BACKGROUND AIMS: Growing evidence supports the therapeutic potential of bone marrow (BM)-derived stem/progenitor cells for end-stage liver disease (ESLD). We recently demonstrated that CD133+ stem/progenitor cell (SPC) reinfusion in patients with ESLD is feasible and safe and improve, albeit transiently, liver function. However, the mechanism(s) through which BM-derived SPCs may improve liver function are not fully elucidated. METHODS: Here, we characterized the circulating SPCs compartment of patients with ESLD undergoing CD133+ cell therapy. Next, we set up an in vitro model mimicking SPCs/liver microenvironment interaction by culturing granulocyte colony-stimulating factor (G-CSF)-mobilized CD133+and LX-2 hepatic stellate cells. RESULTS: We found that patients with ESLD show normal basal levels of circulating hematopoietic and endothelial progenitors with impaired clonogenic ability.
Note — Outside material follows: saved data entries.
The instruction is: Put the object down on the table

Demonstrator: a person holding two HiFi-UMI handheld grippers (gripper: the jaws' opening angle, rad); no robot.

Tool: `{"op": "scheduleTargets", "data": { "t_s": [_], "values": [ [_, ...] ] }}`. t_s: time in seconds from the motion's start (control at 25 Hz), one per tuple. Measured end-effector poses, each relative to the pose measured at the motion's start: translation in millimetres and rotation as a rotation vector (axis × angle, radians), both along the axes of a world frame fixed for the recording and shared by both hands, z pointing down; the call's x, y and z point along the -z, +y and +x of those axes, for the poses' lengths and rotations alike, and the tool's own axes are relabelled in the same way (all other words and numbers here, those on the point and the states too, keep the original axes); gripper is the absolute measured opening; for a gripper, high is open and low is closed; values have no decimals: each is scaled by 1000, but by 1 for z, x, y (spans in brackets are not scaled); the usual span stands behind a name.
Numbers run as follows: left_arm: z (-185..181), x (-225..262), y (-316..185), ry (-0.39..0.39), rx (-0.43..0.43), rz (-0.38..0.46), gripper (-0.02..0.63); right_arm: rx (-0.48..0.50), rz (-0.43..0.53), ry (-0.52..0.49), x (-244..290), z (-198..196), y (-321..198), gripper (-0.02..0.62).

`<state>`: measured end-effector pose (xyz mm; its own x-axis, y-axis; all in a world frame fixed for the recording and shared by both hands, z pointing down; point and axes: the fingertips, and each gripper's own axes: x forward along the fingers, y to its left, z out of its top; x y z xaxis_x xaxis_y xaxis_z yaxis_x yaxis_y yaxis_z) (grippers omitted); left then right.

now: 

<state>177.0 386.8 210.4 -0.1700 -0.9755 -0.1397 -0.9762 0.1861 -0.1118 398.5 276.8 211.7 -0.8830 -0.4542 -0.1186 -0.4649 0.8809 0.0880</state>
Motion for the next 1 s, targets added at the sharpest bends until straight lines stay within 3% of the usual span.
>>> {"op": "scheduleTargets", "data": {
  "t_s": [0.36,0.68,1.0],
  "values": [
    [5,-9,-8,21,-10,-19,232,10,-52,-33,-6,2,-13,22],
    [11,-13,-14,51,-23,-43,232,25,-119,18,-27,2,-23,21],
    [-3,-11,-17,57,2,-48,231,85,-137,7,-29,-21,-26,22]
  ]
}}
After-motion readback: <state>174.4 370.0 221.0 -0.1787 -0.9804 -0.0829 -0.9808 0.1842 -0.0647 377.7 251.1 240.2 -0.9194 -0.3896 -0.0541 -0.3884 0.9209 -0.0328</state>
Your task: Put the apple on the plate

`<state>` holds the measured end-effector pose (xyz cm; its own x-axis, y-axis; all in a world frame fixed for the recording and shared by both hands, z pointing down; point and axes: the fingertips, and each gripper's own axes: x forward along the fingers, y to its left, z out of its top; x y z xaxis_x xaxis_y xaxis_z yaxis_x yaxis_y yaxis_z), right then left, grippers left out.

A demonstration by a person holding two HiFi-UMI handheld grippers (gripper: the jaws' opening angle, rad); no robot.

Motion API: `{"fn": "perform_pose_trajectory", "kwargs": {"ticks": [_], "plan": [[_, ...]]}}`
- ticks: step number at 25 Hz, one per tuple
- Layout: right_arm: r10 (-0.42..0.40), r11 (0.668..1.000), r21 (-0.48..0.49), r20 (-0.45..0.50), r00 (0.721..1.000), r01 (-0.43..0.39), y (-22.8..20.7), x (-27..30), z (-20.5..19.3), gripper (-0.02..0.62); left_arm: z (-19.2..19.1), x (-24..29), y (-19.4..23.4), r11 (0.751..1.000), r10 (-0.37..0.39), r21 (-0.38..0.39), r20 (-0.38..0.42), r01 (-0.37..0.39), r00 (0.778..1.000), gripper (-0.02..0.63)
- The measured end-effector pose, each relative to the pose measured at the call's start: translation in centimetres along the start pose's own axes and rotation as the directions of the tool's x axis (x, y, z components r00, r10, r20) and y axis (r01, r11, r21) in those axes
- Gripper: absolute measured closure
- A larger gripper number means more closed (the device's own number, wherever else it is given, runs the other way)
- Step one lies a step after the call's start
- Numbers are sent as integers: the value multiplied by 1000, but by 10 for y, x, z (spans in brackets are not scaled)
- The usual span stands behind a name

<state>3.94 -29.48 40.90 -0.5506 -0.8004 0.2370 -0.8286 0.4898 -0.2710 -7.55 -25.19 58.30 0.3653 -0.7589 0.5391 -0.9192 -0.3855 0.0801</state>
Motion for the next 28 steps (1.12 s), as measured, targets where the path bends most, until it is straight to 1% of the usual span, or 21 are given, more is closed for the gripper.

After G-CSF treatment, patients with ESLD were capable to mobilize significant numbers of functional multipotent SPCs, and interestingly, this was associated with increased levels of selected cytokines potentially facilitating SPC function. Co-culture experiments showed, at the molecular and functional levels, the bi-directional cross-talk between CD133+ SPCs and human hepatic stellate cells LX-2. Human hepatic stellate cells LX-2 showed reduced activation and fibrotic potential. In turn, hepatic stellate cells enhanced the proliferation and survival of CD133+ SPCs as well as their endothelial and hematopoietic function while promoting an anti-inflammatory profile. DISCUSSION: We demonstrated that the interaction between CD133+ SPCs from patients with ESLD and hepatic stellate cells induces significant functional changes in both cellular types that may be instrumental for the improvement of liver function in cirrhotic patients undergoing cell therapy.